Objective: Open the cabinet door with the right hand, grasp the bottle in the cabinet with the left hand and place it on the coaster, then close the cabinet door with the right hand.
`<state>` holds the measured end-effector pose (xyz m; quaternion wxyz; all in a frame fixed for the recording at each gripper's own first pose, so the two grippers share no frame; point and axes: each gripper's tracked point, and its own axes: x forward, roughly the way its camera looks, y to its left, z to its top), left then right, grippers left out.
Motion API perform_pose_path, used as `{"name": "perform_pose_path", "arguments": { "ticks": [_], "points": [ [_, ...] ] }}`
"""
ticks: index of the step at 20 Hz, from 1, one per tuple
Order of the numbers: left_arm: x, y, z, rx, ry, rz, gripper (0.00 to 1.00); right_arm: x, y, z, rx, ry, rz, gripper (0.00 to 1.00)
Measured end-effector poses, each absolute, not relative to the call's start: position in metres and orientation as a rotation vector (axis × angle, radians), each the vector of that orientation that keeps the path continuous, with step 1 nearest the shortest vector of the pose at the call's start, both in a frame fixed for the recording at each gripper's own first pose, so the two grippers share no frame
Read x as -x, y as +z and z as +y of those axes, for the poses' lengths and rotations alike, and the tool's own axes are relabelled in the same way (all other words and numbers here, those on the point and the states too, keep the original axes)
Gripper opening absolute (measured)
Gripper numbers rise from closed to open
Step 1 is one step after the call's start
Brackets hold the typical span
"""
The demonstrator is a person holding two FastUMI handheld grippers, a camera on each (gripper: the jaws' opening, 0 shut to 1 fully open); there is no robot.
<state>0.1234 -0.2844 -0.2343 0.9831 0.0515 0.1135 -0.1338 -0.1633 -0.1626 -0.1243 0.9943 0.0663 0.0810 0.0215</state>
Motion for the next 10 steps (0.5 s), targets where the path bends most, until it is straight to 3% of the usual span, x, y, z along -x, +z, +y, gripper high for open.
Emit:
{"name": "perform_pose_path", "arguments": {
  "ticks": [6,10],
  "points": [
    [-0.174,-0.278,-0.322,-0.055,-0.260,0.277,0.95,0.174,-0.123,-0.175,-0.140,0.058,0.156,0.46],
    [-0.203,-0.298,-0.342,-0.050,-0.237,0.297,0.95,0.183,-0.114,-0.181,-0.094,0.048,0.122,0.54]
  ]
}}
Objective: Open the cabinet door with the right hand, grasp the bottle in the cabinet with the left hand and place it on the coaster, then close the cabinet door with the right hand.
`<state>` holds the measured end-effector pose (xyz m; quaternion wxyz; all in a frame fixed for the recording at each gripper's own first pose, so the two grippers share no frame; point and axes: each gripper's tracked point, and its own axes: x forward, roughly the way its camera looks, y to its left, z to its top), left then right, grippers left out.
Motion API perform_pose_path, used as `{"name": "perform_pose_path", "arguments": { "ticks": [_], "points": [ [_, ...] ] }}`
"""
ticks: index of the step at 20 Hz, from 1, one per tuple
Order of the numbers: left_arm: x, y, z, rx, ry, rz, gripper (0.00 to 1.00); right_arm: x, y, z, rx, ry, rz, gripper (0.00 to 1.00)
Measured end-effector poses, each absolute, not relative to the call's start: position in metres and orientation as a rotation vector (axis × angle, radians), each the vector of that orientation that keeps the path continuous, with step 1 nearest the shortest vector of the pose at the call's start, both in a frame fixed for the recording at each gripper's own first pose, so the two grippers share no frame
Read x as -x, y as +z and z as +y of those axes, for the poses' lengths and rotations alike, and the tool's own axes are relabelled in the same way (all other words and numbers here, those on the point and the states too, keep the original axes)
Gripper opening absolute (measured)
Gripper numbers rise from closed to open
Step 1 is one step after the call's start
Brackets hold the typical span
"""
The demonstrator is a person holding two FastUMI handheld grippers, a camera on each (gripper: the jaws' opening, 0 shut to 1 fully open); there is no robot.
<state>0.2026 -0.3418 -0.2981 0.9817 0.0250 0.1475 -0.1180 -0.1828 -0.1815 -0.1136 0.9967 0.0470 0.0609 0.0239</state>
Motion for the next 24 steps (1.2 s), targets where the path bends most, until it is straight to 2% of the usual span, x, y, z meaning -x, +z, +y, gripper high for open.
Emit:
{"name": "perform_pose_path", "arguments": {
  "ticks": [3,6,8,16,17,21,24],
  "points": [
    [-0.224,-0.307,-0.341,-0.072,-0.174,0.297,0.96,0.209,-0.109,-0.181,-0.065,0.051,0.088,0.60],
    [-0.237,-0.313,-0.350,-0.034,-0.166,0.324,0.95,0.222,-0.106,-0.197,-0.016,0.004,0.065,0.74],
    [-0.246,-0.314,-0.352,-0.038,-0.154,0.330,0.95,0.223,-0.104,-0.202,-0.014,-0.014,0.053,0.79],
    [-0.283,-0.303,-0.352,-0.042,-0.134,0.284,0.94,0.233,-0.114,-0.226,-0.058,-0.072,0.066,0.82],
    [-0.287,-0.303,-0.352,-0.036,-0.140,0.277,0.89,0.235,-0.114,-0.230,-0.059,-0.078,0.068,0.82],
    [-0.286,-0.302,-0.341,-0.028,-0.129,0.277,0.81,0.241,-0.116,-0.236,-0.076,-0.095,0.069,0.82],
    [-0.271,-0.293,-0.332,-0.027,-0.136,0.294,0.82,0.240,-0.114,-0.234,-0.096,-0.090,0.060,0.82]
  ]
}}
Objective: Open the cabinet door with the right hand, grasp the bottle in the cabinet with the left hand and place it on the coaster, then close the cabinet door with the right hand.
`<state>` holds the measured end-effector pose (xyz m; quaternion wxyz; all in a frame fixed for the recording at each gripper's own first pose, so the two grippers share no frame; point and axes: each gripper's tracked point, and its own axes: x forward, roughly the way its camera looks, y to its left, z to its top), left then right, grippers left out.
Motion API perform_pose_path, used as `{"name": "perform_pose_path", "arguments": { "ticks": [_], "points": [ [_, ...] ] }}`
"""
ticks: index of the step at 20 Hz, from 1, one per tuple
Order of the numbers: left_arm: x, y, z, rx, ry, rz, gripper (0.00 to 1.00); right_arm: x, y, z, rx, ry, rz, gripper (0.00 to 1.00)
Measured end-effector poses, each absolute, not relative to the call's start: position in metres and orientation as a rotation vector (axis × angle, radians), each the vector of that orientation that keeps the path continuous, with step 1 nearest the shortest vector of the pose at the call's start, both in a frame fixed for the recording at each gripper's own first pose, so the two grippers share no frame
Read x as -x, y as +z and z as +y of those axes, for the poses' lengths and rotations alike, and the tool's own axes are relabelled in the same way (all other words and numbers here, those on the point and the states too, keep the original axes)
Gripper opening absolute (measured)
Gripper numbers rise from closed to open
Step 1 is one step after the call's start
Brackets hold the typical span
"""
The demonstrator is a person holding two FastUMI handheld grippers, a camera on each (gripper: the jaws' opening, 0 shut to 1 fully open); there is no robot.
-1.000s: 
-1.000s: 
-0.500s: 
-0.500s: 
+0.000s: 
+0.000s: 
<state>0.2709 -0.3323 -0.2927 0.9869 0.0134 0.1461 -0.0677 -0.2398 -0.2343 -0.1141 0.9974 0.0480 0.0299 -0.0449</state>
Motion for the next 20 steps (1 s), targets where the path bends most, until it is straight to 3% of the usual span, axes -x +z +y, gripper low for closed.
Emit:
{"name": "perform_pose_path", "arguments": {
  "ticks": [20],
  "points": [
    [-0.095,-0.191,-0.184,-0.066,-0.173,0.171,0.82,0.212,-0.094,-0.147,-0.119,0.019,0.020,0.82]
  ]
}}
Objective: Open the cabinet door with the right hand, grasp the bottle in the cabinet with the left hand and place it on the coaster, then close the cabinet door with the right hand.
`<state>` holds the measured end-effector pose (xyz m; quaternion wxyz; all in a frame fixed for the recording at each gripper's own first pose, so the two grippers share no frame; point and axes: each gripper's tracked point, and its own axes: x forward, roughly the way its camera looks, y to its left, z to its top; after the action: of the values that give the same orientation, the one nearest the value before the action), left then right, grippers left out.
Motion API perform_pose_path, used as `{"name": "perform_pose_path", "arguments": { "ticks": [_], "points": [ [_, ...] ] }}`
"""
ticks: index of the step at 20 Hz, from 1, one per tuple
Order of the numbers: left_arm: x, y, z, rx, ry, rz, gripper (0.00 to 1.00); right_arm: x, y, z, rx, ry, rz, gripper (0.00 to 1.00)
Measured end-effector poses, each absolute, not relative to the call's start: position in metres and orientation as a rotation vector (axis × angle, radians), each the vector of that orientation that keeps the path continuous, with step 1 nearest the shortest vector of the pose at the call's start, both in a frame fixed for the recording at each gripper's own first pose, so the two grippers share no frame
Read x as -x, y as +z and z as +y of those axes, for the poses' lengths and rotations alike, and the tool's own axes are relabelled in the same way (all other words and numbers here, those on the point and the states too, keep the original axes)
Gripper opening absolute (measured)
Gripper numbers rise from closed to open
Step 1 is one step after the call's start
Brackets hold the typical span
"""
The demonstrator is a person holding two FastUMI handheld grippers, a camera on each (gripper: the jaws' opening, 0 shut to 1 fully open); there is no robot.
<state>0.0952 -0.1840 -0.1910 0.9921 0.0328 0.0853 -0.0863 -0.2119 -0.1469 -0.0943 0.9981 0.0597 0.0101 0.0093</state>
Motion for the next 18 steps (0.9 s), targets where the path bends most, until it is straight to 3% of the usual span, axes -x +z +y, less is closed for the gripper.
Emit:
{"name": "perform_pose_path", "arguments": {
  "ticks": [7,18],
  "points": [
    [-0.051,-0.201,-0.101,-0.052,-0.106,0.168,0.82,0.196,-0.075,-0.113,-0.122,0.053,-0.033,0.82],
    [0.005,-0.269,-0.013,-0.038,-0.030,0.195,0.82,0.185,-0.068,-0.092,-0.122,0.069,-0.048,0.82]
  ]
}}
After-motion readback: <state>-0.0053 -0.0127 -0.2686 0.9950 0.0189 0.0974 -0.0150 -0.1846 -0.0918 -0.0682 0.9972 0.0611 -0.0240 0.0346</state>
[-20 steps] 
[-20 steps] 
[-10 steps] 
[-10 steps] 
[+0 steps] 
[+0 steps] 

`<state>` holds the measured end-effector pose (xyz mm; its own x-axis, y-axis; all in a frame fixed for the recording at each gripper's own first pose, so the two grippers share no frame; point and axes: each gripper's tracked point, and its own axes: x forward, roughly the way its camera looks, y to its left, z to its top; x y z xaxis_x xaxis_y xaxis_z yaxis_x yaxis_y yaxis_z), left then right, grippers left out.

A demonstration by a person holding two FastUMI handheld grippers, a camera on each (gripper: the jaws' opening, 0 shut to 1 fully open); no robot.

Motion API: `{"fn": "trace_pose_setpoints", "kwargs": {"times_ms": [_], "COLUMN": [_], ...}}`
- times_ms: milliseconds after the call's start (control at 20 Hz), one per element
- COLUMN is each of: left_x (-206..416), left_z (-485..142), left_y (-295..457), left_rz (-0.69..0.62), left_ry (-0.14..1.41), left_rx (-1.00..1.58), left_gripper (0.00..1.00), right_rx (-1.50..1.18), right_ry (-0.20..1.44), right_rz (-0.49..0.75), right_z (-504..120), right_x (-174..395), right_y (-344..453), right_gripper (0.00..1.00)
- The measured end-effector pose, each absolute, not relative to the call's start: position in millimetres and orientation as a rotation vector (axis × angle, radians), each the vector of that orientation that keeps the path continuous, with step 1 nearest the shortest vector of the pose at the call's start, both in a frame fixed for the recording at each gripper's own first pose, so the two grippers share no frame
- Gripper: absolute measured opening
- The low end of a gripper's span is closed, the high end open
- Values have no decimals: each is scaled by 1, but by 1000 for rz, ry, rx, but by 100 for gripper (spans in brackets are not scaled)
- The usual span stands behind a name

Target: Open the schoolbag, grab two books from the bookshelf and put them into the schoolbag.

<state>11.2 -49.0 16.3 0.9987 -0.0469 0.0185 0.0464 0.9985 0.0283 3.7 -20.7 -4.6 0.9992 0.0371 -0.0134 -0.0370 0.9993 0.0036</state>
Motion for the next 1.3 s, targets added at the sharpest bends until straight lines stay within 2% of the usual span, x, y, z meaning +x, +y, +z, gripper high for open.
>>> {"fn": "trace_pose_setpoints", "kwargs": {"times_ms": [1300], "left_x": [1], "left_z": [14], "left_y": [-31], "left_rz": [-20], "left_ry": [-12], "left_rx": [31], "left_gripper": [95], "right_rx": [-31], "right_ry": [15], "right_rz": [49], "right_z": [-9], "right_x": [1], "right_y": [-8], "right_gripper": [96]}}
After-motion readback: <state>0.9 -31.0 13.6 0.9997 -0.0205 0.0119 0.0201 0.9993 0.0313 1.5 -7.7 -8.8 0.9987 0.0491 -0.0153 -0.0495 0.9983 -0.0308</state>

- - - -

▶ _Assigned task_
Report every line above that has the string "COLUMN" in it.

▶ _Expected output_
Motion API: `{"fn": "trace_pose_setpoints", "kwargs": {"times_ms": [_], "COLUMN": [_], ...}}`
- COLUMN is each of: left_x (-206..416), left_z (-485..142), left_y (-295..457), left_rz (-0.69..0.62), left_ry (-0.14..1.41), left_rx (-1.00..1.58), left_gripper (0.00..1.00), right_rx (-1.50..1.18), right_ry (-0.20..1.44), right_rz (-0.49..0.75), right_z (-504..120), right_x (-174..395), right_y (-344..453), right_gripper (0.00..1.00)

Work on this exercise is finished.